Check logfile

Overview

Scans a logfile for matching patterns or regular expressions and alerts based on the number of matches found. Supports both simple string matching (--warning-pattern, --critical-pattern) and Python regular expressions (--warning-regex, --critical-regex). Lines can be excluded via --ignore-pattern or --ignore-regex.

Important Notes:

  • Requires root or sudo to access most system logfiles

  • At least one --warning-pattern, --warning-regex, --critical-pattern, or --critical-regex must be specified

  • When using --icinga-callback, the parameters --icinga-url, --icinga-password, --icinga-username, and --icinga-service-name are all required. Create an Icinga API user like so:

object ApiUser "linuxfabrik-check-logfile" {
  password = "linuxfabrik"
  permissions = [
  {
    permission = "objects/query/service"
  }]
}
  • For more complex log analysis use cases, consider using a dedicated logging server like Graylog

Data Collection:

  • Expands time macros in --filename on every run, so logfiles whose name contains the current date ({today}.log, app-{today}.log, {%Y}{%m}{%d}.log, etc.) can be monitored directly. For {today} and {yesterday}, the compact form (YYYYMMDD) is tried first and ISO 8601 (YYYY-MM-DD) is used as fallback. The state DB is keyed off the unexpanded template, so the read offset and pending matches carry over when the resolved filename changes on the next day and no wrapper script is needed.

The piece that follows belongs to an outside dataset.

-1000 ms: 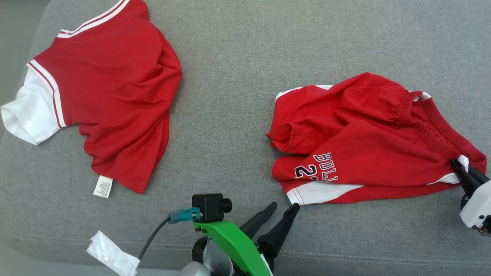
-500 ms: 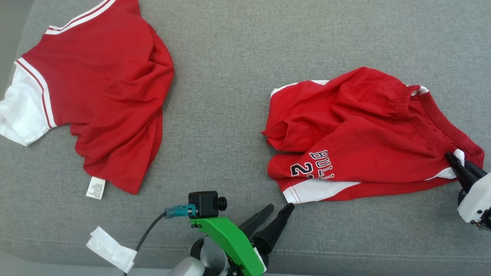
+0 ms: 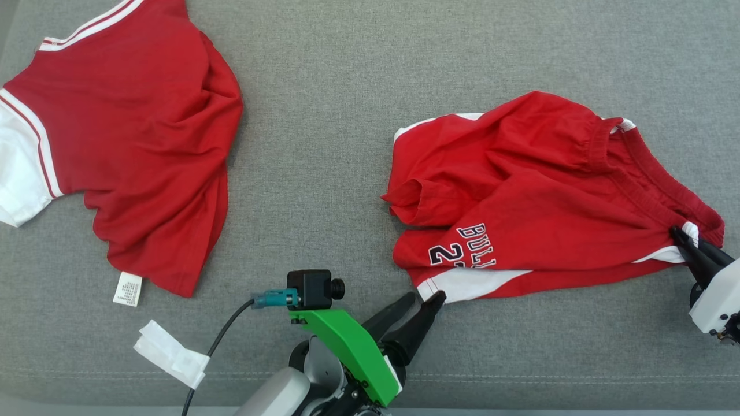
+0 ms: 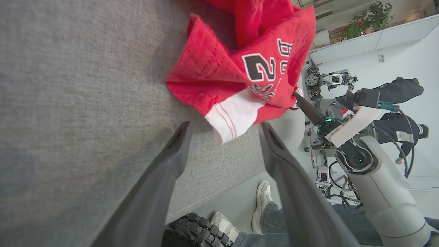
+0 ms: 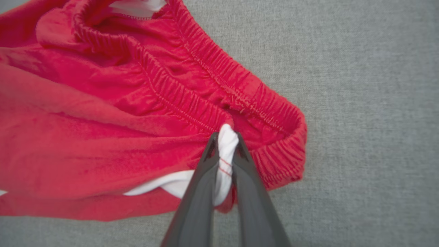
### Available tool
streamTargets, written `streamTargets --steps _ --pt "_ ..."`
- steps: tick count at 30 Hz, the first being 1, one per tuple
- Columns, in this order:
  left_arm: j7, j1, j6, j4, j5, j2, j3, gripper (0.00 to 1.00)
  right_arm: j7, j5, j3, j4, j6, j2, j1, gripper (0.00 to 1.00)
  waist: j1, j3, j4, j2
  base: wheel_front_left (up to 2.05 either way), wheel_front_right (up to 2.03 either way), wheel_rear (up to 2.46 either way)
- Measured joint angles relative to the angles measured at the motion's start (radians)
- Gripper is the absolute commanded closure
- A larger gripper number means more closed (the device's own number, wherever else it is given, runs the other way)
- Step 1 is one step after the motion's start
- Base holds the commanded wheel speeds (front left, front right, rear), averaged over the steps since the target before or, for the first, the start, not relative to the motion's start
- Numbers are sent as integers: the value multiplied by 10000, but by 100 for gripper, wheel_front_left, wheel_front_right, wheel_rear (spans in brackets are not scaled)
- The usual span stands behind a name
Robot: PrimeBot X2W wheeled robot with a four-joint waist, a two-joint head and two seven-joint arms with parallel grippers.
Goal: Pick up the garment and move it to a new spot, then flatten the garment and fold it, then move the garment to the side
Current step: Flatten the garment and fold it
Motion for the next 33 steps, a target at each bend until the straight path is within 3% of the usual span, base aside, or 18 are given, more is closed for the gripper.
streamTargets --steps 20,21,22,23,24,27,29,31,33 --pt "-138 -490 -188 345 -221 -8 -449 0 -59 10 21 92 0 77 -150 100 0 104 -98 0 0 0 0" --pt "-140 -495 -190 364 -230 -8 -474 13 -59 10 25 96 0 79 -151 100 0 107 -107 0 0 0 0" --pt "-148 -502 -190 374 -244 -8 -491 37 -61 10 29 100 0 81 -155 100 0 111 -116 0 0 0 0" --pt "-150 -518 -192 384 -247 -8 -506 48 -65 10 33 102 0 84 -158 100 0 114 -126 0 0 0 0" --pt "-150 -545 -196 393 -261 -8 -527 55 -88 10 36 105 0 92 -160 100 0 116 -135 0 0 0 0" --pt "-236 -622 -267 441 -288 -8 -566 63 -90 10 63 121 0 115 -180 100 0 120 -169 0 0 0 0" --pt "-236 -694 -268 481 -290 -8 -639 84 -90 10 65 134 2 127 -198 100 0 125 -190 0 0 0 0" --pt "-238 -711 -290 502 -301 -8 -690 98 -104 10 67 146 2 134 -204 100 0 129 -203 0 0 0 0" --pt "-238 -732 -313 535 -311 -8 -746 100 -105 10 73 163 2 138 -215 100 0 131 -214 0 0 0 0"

  • Reads the logfile forward from the last known offset, only scanning new lines since the previous run

  • Detects logfile rotation by tracking the file’s inode and size; resets to the beginning when rotation is detected

  • Uses SQLite state persistence to store the file offset and all matching lines between runs

  • Each combination of logfile plus pattern set (--warning-pattern, --warning-regex, --critical-pattern, --critical-regex, --ignore-pattern, --ignore-regex) gets its own state DB, keyed by a short hash over those arguments. Two Icinga services that point at the same logfile but look for different things therefore maintain independent read offsets and match histories. Changing any pattern argument implicitly creates a new state DB, which means the first run after such a change rescans from offset 0.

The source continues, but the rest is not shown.